Exercise data:
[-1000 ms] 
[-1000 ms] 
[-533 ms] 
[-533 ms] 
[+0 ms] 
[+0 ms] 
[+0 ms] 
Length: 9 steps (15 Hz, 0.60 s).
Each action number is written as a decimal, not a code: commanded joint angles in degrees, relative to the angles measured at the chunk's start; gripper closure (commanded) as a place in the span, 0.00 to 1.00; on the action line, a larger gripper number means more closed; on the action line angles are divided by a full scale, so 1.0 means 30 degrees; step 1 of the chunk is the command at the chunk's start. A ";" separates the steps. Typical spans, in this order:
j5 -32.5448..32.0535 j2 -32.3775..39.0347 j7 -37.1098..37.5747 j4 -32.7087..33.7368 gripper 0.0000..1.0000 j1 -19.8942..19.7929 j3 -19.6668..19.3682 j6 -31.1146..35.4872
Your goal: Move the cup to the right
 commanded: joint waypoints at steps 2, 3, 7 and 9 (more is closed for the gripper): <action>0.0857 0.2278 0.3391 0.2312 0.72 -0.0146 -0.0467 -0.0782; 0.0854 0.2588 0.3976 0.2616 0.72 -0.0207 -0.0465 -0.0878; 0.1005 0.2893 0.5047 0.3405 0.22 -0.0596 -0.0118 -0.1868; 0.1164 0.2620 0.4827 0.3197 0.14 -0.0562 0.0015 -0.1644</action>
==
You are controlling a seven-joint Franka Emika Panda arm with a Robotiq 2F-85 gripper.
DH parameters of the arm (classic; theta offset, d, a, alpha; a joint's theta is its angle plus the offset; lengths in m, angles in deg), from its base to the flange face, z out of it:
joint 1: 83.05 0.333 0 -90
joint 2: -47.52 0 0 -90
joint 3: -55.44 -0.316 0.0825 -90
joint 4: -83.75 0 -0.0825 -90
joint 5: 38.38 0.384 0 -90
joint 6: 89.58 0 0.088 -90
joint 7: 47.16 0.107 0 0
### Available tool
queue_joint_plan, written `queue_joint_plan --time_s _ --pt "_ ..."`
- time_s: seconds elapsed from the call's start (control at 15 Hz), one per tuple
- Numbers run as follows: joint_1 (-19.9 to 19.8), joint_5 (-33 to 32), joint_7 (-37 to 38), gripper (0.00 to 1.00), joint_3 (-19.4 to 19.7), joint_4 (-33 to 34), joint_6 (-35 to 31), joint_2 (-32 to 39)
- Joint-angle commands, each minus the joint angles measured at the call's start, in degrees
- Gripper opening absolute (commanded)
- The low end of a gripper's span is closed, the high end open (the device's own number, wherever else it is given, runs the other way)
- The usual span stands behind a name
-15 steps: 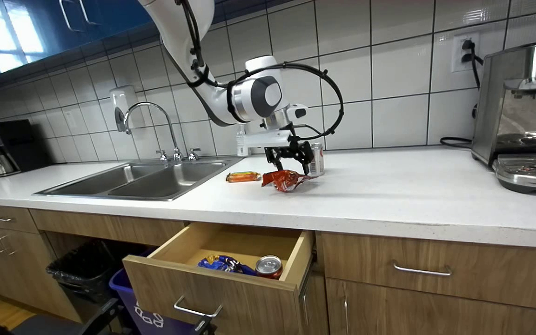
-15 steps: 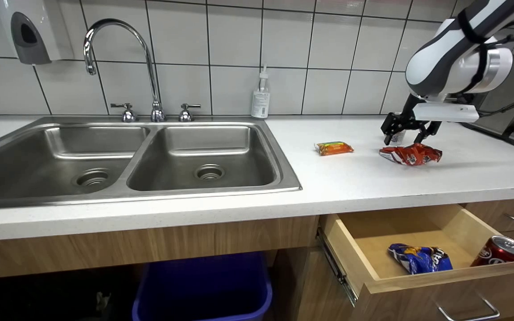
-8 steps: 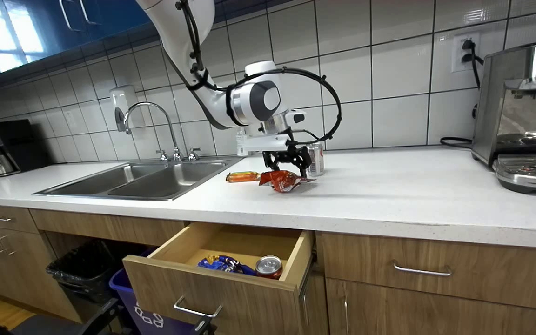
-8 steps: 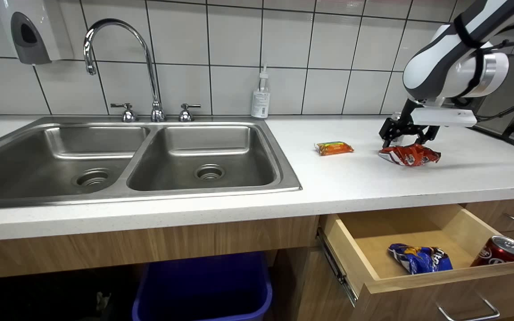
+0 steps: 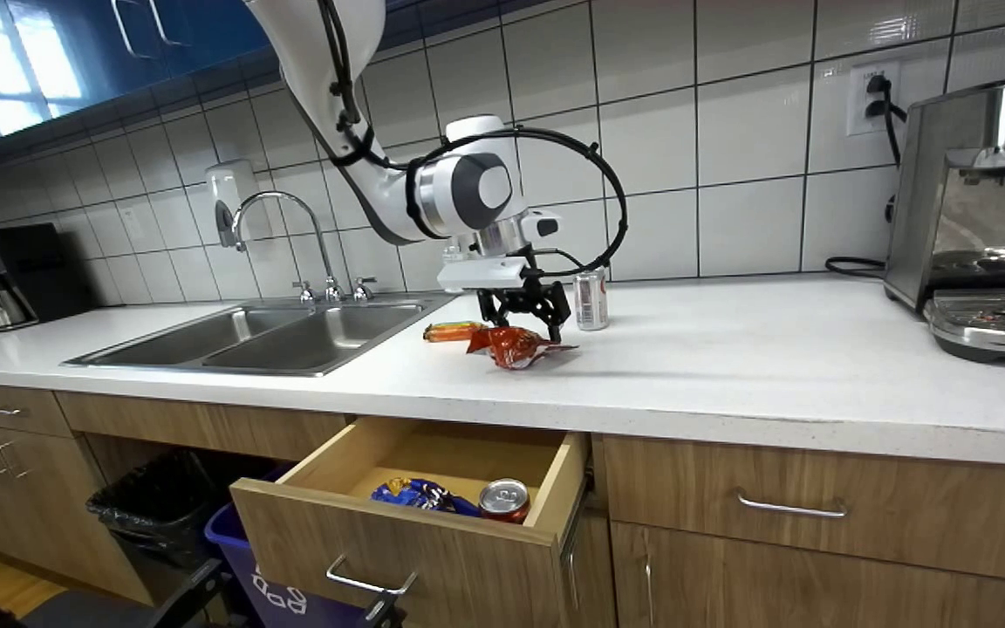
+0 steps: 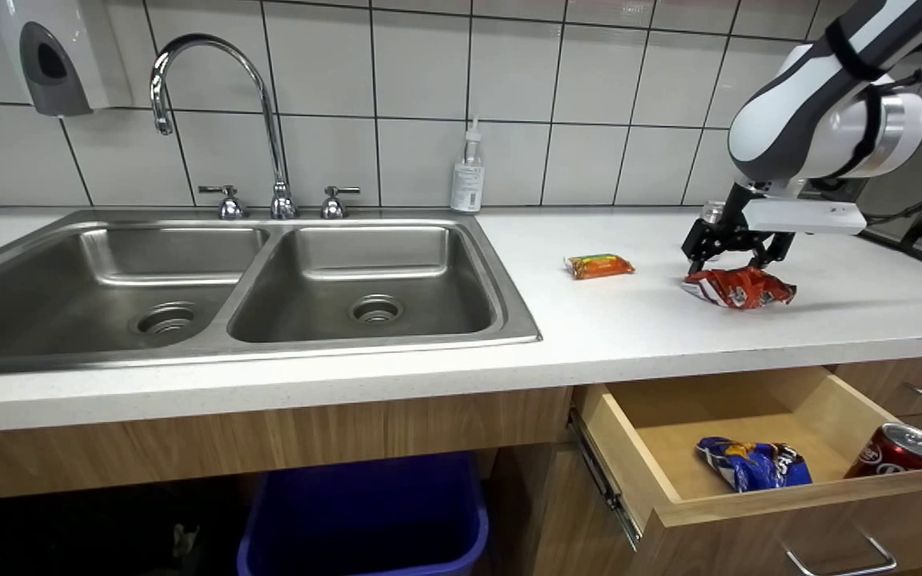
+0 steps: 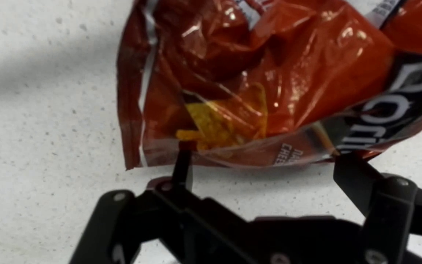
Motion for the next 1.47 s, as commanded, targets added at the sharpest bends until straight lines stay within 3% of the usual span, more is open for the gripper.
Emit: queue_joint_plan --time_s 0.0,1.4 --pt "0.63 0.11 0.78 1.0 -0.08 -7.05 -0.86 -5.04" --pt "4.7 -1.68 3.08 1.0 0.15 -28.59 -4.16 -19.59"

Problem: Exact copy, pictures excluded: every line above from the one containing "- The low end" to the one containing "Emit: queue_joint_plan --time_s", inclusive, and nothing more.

Output:
- The low end of a gripper's span is closed, the high end open (the device's own number, wherever else it is given, runs the other way)
- The usual span stands behind a name
-15 steps: 
-15 steps: 
-8 steps: 
-8 steps: 
+0 steps: 
+0 steps: 
+0 steps: 
Motion for the next 1.47 s, as commanded, targets added at the sharpest bends until straight lines stay within 3% of the usual span, more is open for the gripper.
Emit: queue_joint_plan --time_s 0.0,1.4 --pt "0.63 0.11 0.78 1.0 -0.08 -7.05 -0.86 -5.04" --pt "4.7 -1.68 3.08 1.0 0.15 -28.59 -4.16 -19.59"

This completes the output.